Print the line containing "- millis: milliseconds" and each line after it to the end of the material below. Print nothing else.

• [THE DATA]
*-*-*

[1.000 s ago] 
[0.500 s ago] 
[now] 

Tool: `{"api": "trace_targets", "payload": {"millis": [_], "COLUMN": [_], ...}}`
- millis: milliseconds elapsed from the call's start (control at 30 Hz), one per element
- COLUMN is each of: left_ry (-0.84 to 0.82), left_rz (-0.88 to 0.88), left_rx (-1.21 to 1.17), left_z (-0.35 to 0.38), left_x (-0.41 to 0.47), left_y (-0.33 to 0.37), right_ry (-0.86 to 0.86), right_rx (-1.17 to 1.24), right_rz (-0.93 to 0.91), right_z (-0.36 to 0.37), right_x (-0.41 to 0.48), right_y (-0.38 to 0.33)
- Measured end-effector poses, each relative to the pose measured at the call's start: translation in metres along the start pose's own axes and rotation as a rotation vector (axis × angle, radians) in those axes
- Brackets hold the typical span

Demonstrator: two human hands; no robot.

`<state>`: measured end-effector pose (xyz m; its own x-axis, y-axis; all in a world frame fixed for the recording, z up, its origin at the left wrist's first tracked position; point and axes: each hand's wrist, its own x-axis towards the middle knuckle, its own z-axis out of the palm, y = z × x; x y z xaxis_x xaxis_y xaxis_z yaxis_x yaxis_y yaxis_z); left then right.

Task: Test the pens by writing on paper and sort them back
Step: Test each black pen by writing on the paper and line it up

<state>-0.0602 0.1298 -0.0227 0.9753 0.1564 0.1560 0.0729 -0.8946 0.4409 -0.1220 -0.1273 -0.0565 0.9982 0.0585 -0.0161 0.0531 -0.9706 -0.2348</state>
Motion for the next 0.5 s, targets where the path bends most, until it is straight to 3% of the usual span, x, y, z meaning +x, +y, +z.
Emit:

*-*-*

• [TASK OUTPUT]
- millis: milliseconds elapsed from the call's start (control at 30 Hz), one per element
- COLUMN is each of: left_ry (-0.84 to 0.82), left_rz (-0.88 to 0.88), left_rx (-1.21 to 1.17), left_z (-0.35 to 0.38), left_x (-0.41 to 0.47), left_y (-0.33 to 0.37), right_ry (-0.86 to 0.86), right_rx (-1.17 to 1.24), right_rz (-0.93 to 0.91), right_z (-0.36 to 0.37), right_x (-0.41 to 0.48), right_y (-0.38 to 0.33)
- Measured end-effector poses, each relative to the pose measured at the call's start: translation in metres along the start pose's own axes and rotation as a rotation vector (axis × angle, radians) in those axes
- Brackets hold the typical span

Demonstrator: two human hands; no robot.

`<state>`: measured end-effector pose (xyz m; its own x-axis, y-axis; all in a world frame fixed for the recording, z up, its origin at the left wrist's first tracked position; point and axes: each hand's wrist, its own x-axis towards the middle knuckle, its own z-axis out of the palm, y = z × x; x y z xaxis_x xaxis_y xaxis_z yaxis_x yaxis_y yaxis_z); left then right.

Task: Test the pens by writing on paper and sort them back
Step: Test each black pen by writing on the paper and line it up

<state>-0.0602 0.1298 -0.0227 0.9753 0.1564 0.1560 0.0729 -0.8946 0.4409 -0.1220 -0.1273 -0.0565 0.9982 0.0585 -0.0161 0.0531 -0.9706 -0.2348</state>
Motion for the next 0.5 s, targets where the path bends most, until it is straight to 3% of the usual span, x, y, z meaning +x, +y, +z.
Emit:

No more work remains on this exercise.